The original issue was that the team was trying to load 100 million records into a single data extension every day, but was experiencing timeout issues and slow processing times. They had split the data into four files, each with 25 million records, and were using an import activity to load the data into the data extension. However, this process was taking around 3.5 hours to complete, and they wanted to reduce the processing time to 1.5 hours.

Another approach they tried was to create a parallel automation to load the data into different data extensions and then merge them into a single data extension using a SQL activity. However, this approach was also resulting in timeout errors.

The root cause of the issue is that loading 100 million records into a single data extension is considered an extreme use case, and can result in performance issues. The data extension is not designed to handle such large volumes of data, and the import activity is not optimized for this type of workload.

Optimizing the Import Process

To optimize the import process, it is recommended to split the data into smaller, normalized tables, each with a subset of the attributes. This approach allows for more efficient processing and reduces the risk of timeout errors.
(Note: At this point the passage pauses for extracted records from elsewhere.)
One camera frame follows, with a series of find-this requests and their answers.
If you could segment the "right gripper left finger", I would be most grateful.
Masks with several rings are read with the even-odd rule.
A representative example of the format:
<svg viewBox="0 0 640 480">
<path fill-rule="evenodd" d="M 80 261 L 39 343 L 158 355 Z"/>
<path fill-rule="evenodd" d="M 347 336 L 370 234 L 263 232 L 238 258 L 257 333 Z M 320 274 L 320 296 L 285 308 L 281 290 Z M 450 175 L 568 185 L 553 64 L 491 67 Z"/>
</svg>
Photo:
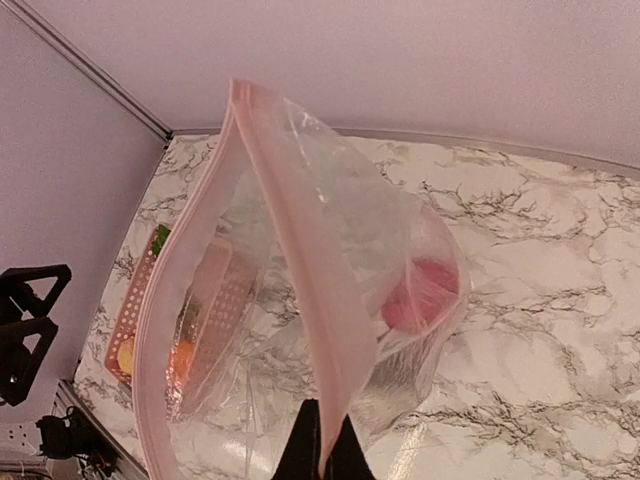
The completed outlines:
<svg viewBox="0 0 640 480">
<path fill-rule="evenodd" d="M 318 401 L 307 399 L 301 404 L 272 480 L 318 480 L 319 456 Z"/>
</svg>

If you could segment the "pink perforated plastic basket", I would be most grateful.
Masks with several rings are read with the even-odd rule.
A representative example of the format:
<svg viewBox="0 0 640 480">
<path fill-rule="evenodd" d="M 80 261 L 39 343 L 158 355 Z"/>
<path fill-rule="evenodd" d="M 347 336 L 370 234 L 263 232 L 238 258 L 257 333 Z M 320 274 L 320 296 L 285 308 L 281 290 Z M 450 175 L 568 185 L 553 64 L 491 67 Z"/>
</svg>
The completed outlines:
<svg viewBox="0 0 640 480">
<path fill-rule="evenodd" d="M 105 366 L 119 382 L 132 383 L 135 354 L 131 376 L 120 372 L 116 355 L 120 344 L 133 337 L 135 346 L 145 346 L 151 357 L 167 362 L 170 394 L 193 396 L 214 376 L 231 349 L 255 297 L 258 268 L 238 245 L 217 236 L 203 252 L 192 278 L 185 277 L 182 268 L 157 278 L 155 267 L 164 264 L 158 261 L 161 252 L 155 258 L 150 249 L 156 228 L 134 270 Z M 186 384 L 172 386 L 167 374 L 169 355 L 181 340 L 195 345 L 194 358 Z"/>
</svg>

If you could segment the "clear zip top bag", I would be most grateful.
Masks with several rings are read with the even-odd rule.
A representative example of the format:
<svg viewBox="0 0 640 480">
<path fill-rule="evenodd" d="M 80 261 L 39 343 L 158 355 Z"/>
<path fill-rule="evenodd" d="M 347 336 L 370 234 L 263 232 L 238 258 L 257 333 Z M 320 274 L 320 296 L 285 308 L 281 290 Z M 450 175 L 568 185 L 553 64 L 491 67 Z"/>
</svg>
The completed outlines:
<svg viewBox="0 0 640 480">
<path fill-rule="evenodd" d="M 363 453 L 429 395 L 471 280 L 444 221 L 388 183 L 345 138 L 289 99 L 233 80 L 213 159 L 154 274 L 193 277 L 223 236 L 255 262 L 255 297 L 231 349 L 193 396 L 135 346 L 133 401 L 153 479 L 272 479 L 301 404 L 318 401 L 319 479 L 349 416 Z M 424 333 L 381 307 L 430 258 L 455 267 L 458 299 Z"/>
</svg>

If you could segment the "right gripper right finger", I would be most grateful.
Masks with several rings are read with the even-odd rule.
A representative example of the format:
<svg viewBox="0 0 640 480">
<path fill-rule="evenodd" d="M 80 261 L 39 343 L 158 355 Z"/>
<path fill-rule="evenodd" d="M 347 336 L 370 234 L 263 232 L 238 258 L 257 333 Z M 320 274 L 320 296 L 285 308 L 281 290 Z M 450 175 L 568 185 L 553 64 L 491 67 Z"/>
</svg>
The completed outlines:
<svg viewBox="0 0 640 480">
<path fill-rule="evenodd" d="M 344 419 L 322 476 L 327 480 L 375 480 L 350 417 Z"/>
</svg>

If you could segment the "red strawberry fruit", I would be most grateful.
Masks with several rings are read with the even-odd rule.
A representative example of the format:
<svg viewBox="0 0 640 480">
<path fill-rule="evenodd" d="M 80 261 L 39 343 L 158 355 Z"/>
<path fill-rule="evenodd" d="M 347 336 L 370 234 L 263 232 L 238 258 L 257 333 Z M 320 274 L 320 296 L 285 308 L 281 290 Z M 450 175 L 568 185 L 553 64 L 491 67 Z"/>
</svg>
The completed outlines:
<svg viewBox="0 0 640 480">
<path fill-rule="evenodd" d="M 455 303 L 458 294 L 455 267 L 430 258 L 414 259 L 382 305 L 381 316 L 391 329 L 424 333 Z"/>
</svg>

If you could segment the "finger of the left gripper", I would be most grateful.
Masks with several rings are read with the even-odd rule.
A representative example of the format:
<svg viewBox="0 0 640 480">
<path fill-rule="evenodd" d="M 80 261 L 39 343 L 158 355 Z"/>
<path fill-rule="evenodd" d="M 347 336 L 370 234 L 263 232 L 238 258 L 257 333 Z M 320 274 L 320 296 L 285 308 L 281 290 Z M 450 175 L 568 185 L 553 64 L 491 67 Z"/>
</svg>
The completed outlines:
<svg viewBox="0 0 640 480">
<path fill-rule="evenodd" d="M 33 288 L 36 281 L 53 280 L 44 296 Z M 21 320 L 24 313 L 46 317 L 71 281 L 66 264 L 9 268 L 1 274 L 1 319 Z"/>
<path fill-rule="evenodd" d="M 6 404 L 26 400 L 57 332 L 48 317 L 1 326 L 1 398 Z"/>
</svg>

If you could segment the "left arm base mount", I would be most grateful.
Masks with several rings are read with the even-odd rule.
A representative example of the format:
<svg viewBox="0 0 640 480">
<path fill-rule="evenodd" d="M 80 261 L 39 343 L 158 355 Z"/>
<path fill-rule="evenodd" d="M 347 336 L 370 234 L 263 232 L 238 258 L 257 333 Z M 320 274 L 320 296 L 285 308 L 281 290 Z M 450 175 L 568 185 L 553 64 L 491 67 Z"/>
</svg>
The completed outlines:
<svg viewBox="0 0 640 480">
<path fill-rule="evenodd" d="M 83 479 L 111 478 L 118 453 L 98 428 L 76 406 L 62 417 L 45 415 L 35 423 L 41 435 L 40 455 L 51 460 L 76 459 Z"/>
</svg>
Additionally, using SQL activities to merge and process the data in parallel can help to reduce the overall processing time.

For example, if the data has 80+ attributes, it may be possible to split the data into 4-6 tables, each with a subset of the attributes. The SQL activity can then be used to join the tables and process the data in parallel.

Example Code

SQL Activity Example

SELECT * FROM Table1
JOIN Table2 ON Table1.ID = Table2.ID
JOIN Table3 ON Table2.ID = Table3.ID

Best Practices

Checklist for Optimizing Data Extension Imports

  • Split large datasets into smaller, normalized tables
  • Use SQL activities to merge and process the data in parallel
  • Optimize the import process by reducing the number of attributes and using efficient data types
  • Use Automation Studio to schedule and manage the import process
  • Monitor the import process and adjust as needed to avoid timeout errors
  • Consider using external data sources, such as Salesforce Data Cloud, to offload large datasets

Frequently Asked Questions

What is the maximum number of records that can be imported into a data extension?

The maximum number of records that can be imported into a data extension is not strictly limited, but loading 100 million records into a single data extension is considered an extreme use case and can result in performance issues.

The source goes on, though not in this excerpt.